### WHAT TO DO
In the listing below, a line holding "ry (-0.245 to" and a line holding "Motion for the" mark the range. Retype both exactly, with all lines between them.

### INFORMATION SUPPLIED
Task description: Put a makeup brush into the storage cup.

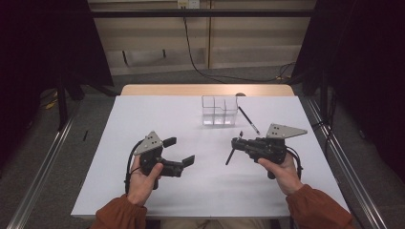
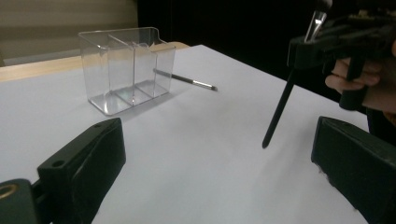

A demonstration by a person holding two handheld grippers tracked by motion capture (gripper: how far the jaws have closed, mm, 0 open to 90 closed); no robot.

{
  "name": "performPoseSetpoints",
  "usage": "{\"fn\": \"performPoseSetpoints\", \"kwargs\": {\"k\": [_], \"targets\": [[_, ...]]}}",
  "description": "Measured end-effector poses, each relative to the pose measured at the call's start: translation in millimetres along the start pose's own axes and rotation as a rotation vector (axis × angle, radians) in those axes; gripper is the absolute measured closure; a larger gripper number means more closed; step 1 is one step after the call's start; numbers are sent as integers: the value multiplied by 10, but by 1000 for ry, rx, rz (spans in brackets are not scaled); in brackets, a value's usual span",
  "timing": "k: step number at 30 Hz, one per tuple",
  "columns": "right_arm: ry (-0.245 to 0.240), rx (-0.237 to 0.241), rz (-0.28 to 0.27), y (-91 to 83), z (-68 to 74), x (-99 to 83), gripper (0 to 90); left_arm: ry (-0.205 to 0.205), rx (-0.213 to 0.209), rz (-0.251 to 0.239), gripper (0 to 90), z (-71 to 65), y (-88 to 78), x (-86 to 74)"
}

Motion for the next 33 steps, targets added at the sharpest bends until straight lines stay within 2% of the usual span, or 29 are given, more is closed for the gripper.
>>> {"fn": "performPoseSetpoints", "kwargs": {"k": [4,7,11,13,18,23,25,28,31,33], "targets": [[8,-23,1,-44,-65,-7,837,14,23,-7,30,62,-84,-42],[14,-40,3,-72,-117,-20,837,31,48,-33,29,125,-158,-39],[14,-48,6,-77,-152,-16,837,29,67,-74,30,180,-235,-20],[10,-50,9,-68,-165,-8,837,51,82,-81,30,208,-260,-23],[1,-58,7,-48,-212,58,837,49,86,-97,28,247,-331,-28],[-10,-68,-2,-29,-273,124,837,30,102,-113,28,334,-429,-78],[-7,-70,-1,-23,-297,121,837,38,116,-123,29,380,-479,-67],[-6,-80,-1,-16,-340,133,837,15,127,-139,30,437,-539,-50],[-10,-87,-12,-21,-389,189,837,15,139,-135,30,454,-555,-85],[-9,-87,-22,-22,-418,239,836,29,150,-119,29,474,-537,-110]]}}
Point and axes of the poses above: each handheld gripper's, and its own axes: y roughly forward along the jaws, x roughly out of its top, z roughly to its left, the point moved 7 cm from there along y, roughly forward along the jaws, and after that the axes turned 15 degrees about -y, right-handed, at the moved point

### EXERCISE RESULT
  "columns": "right_arm: ry (-0.245 to 0.240), rx (-0.237 to 0.241), rz (-0.28 to 0.27), y (-91 to 83), z (-68 to 74), x (-99 to 83), gripper (0 to 90); left_arm: ry (-0.205 to 0.205), rx (-0.213 to 0.209), rz (-0.251 to 0.239), gripper (0 to 90), z (-71 to 65), y (-88 to 78), x (-86 to 74)"
}

Motion for the next 33 steps, targets added at the sharpest bends until straight lines stay within 2% of the usual span, or 29 are given, more is closed for the gripper.

Work on the exercise is finished.